Девушка с белым лицом | страница 20



Дверь она закрыла тихо, но у меня почему-то зазвенело в ушах, а в зрительном зале кто-то засмеялся и запустил в меня помидором.

— Что-то ты темнишь, Никаноров? — Элли смотрела на меня с осуждением и едкой насмешкой.

И всей ладонью оттягивала указательный палец правой руки, она всегда так делала, когда злилась и хотела меня наказать.

— Да нет. — Я не мог идти на попятную, это не в моих правилах.

Врать нужно до упора и лучше всего с улыбкой. Это неписаное правило бизнеса должно преподаваться в школе — кому-то наука, кому-то предупреждение.

— Стыдно стало? — Элли звонко щелкнула пальцами и улыбнулась, как она это делала, когда находила объяснение необъяснимому.

Я помнил, как в свое время она оправдывала свое предательство. Оказывается, у нее просто не было иного выхода, кроме как уйти к Антону. Ни много ни мало, Элли встала на мою защиту. Антон мог разорить меня дотла, но ее ход конем предотвратил катастрофу, и тридцать процентов акций остались в моей собственности.

По разводу Элли могла забрать половину от этой доли, но нарочно оставила за мной весь пакет, закрыв его своей грудью как в прямом, так и в переносном смысле. Она стала гарантией моей неприкосновенности, ничуть не стесняясь снимать в свое личное пользование сливки принадлежащей мне доли, причем на законном основании — с подписями в договоре… Я мог смеяться над ее жалкими потугами выставить себя в благородном свете, но ведь в чем-то Элли права: Антон действительно мог оставить меня ни с чем.

— С чего бы это?

— Зря… Некрасивая девушка — это не приговор. — Элли поправила локон, с тихим искренним обожанием глядя на себя в зеркало. — И не надо ее стесняться.

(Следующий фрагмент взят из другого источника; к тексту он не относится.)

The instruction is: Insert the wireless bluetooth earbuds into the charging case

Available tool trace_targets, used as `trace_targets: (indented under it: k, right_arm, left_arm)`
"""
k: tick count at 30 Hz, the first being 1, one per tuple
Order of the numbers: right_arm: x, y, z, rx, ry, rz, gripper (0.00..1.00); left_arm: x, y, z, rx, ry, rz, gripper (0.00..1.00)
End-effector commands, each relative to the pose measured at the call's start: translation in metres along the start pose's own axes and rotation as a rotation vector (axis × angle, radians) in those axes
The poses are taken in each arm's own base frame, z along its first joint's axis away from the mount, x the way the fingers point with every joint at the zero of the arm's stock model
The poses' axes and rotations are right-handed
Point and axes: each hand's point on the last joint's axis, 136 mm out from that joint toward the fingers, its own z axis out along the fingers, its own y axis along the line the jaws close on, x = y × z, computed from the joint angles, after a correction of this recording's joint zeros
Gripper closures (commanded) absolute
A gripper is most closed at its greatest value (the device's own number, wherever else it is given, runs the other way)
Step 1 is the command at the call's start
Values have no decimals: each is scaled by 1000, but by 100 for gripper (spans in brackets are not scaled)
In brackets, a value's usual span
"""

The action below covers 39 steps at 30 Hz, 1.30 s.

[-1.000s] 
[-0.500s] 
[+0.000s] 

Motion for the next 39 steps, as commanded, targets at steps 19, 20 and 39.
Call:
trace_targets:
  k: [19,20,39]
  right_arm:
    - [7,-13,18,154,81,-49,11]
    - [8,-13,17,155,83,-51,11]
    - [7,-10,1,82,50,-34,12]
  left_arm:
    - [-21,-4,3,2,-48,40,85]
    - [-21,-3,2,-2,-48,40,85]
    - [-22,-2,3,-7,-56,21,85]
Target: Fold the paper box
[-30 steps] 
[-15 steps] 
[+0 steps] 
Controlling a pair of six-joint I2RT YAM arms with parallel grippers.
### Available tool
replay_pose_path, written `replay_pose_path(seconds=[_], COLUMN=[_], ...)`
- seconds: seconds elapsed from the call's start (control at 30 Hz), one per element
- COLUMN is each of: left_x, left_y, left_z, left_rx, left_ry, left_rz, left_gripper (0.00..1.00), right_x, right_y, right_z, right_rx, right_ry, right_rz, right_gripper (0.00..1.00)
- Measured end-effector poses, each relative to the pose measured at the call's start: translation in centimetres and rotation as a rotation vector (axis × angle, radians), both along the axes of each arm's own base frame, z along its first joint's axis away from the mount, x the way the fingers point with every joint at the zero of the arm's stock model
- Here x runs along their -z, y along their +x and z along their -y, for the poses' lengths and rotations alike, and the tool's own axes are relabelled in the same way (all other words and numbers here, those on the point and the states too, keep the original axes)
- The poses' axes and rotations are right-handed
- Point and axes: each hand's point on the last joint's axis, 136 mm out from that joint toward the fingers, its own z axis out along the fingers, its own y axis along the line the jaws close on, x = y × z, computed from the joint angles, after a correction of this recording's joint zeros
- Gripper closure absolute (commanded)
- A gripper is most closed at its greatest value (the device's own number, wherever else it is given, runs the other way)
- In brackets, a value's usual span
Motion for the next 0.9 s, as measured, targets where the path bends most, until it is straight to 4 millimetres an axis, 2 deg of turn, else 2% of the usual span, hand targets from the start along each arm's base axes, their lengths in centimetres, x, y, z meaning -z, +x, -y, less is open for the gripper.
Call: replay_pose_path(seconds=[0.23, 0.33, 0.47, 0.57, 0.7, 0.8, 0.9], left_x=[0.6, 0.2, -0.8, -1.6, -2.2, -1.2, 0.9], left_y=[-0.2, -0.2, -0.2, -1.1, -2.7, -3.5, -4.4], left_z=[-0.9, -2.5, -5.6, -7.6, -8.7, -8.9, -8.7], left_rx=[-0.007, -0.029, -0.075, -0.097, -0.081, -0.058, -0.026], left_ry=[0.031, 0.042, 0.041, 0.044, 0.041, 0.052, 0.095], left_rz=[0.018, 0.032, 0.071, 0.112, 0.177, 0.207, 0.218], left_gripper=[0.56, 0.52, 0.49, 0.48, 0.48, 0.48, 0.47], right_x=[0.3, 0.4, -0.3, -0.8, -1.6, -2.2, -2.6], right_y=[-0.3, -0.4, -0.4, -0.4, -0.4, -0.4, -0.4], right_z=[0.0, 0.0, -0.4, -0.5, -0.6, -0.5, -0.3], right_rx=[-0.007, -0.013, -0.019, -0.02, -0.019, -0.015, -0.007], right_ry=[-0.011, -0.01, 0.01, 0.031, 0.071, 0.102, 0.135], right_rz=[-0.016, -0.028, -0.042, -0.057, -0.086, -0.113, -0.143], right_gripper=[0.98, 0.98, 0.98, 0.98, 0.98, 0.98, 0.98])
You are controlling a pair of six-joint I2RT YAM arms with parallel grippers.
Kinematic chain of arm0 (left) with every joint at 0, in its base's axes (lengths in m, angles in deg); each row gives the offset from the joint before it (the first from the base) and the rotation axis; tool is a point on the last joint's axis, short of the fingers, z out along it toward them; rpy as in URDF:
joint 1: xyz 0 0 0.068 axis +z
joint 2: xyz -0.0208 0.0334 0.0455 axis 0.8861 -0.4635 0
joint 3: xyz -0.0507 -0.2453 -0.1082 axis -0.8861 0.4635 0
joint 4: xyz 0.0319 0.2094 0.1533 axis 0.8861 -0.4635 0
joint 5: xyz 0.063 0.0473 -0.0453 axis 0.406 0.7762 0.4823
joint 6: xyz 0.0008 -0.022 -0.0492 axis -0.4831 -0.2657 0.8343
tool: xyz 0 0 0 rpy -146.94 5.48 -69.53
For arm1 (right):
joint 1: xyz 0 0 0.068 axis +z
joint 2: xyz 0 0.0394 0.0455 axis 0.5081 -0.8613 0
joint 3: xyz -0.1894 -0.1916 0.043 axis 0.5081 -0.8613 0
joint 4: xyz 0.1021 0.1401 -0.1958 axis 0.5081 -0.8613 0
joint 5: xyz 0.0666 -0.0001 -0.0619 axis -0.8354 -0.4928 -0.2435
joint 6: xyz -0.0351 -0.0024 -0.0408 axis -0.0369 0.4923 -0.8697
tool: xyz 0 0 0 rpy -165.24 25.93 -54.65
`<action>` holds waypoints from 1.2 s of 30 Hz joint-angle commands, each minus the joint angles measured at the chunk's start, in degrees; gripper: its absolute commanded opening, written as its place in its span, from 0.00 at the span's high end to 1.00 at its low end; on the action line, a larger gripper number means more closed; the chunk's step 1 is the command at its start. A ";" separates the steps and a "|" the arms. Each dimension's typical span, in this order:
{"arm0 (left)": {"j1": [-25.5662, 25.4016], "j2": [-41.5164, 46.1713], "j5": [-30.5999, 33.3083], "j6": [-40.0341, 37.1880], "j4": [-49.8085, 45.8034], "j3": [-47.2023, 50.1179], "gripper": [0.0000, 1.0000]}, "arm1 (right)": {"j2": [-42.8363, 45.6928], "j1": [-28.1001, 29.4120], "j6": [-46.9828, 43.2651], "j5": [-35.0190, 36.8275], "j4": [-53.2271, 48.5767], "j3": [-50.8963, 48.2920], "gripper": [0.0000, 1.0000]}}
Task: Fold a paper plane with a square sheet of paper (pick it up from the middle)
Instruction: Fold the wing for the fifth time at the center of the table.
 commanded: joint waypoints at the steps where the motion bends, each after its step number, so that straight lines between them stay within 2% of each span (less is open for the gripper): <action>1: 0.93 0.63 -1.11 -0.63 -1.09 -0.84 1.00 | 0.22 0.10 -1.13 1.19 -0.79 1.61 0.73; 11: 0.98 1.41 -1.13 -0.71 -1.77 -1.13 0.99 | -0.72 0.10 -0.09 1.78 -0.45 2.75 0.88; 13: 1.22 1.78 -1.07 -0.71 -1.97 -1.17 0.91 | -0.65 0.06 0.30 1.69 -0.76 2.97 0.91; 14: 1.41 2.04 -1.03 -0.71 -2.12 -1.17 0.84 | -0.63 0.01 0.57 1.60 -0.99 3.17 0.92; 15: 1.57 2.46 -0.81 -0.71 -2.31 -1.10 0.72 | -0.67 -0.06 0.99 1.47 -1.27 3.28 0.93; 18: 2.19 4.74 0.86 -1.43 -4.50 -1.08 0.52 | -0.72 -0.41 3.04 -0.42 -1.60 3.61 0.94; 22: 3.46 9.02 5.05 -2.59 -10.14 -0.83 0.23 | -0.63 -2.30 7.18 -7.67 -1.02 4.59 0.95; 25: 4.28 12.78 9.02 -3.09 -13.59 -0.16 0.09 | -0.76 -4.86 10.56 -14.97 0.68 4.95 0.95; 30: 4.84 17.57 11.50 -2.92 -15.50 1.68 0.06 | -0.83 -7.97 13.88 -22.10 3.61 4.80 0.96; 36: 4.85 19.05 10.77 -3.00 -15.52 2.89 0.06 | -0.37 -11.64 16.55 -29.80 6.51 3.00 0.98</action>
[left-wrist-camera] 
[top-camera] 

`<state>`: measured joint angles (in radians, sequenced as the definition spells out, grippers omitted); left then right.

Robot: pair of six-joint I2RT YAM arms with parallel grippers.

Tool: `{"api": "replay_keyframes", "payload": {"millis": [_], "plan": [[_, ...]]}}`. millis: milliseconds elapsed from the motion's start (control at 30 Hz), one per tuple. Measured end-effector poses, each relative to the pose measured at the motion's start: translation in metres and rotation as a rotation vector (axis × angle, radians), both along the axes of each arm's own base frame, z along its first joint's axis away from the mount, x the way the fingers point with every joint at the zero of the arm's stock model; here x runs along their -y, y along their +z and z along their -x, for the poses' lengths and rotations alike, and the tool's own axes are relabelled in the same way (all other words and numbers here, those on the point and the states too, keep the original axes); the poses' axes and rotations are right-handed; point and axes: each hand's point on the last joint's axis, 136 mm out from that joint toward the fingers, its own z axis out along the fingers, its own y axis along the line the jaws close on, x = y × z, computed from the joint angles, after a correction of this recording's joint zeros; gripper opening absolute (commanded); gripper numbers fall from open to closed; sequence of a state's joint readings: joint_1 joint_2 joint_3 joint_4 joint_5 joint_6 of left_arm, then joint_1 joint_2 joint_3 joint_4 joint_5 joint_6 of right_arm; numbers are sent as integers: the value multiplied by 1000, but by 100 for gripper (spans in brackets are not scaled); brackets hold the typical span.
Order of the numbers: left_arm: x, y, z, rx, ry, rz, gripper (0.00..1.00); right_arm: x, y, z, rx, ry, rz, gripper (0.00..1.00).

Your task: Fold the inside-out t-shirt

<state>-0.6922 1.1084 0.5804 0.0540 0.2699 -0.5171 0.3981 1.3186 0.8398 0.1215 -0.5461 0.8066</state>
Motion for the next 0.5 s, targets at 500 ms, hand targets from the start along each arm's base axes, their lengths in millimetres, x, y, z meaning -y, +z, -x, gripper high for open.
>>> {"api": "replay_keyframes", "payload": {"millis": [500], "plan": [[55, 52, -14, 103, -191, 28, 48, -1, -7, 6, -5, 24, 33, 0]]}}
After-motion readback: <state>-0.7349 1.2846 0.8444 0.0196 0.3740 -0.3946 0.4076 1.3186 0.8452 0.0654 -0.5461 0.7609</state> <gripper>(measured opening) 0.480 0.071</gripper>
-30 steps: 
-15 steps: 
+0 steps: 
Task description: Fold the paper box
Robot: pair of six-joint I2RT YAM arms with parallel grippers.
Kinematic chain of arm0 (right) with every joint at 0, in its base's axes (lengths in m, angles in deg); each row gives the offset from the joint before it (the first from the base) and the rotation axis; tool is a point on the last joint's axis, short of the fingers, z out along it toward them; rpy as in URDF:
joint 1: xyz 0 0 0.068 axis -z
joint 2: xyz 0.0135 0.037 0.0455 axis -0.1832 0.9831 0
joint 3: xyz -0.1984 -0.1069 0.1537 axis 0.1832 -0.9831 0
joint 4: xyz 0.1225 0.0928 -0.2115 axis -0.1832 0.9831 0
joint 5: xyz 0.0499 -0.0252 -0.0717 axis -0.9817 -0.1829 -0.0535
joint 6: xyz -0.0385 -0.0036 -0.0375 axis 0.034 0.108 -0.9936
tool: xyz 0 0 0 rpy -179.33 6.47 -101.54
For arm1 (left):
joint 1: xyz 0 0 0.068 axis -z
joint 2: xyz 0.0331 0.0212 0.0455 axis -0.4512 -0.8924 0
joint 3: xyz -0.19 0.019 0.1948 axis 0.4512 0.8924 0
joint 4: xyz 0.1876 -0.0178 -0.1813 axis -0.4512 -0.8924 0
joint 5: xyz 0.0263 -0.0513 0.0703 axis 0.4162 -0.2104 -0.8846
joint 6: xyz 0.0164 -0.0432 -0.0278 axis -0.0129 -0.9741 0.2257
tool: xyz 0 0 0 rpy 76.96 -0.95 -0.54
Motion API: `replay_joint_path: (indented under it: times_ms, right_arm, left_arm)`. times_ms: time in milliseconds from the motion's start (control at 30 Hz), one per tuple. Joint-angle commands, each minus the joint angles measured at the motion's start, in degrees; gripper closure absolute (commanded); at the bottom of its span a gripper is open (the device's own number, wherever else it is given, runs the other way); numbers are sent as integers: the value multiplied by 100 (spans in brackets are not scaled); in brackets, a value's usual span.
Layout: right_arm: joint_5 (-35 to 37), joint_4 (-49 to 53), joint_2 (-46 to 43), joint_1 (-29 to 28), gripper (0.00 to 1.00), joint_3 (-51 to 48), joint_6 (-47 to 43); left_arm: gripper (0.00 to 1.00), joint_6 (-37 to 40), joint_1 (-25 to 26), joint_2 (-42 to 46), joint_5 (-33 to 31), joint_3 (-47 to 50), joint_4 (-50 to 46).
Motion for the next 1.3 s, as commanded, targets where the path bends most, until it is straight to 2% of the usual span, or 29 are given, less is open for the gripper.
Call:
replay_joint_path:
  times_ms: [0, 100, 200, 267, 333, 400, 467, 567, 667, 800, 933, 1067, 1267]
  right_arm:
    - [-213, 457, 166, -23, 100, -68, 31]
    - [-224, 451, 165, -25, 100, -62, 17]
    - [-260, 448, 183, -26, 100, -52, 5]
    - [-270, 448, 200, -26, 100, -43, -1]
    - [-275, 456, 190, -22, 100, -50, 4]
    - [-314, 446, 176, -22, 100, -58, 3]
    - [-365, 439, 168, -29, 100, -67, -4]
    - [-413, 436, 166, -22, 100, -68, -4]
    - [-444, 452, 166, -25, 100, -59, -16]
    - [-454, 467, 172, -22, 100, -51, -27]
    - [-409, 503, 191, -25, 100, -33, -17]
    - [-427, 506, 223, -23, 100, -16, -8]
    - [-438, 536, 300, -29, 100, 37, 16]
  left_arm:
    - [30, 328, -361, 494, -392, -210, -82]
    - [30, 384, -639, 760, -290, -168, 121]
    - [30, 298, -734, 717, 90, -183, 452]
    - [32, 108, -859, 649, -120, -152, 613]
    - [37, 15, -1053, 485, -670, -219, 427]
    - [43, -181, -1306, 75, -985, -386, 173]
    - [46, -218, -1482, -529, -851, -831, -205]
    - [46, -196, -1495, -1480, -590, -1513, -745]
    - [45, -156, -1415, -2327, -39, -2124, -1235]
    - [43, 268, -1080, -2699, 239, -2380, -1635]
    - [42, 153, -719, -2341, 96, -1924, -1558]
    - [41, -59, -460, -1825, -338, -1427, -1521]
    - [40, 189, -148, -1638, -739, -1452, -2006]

— Рита — некрасивая? — Я ехидно усмехнулся, взглянув на нее.

Укол шпилькой — типичное женское оружие, но пользоваться им нужно грамотно, в меру, а то и до конфуза недалеко.

— Ну, да, свой ребенок — самый красивый… Только Рита — чужая дочь, и ты прекрасно это знаешь.

— Все сказала?

— Да ты не обижайся… Кто еще тебе скажет, как не родная жена?

Мои брови взлетели вверх, но Элли это ничуть не смутило. И улыбнулась она с истомой в глазах, как будто собиралась поцеловать меня в губы, как жена мужа.

— Ты можешь жениться хоть сто раз, все равно я останусь твоей первой женой.

И она действительно поцеловала меня в губы, но быстро, на прощание. Забрала сумочку и ушла, оставив сладкий запах духов и воспоминаний. Элли всего тридцать — зрелая молодость, рафинированная красота, знойная сексуальность — и все это принадлежит другому, она снова уходит к нему.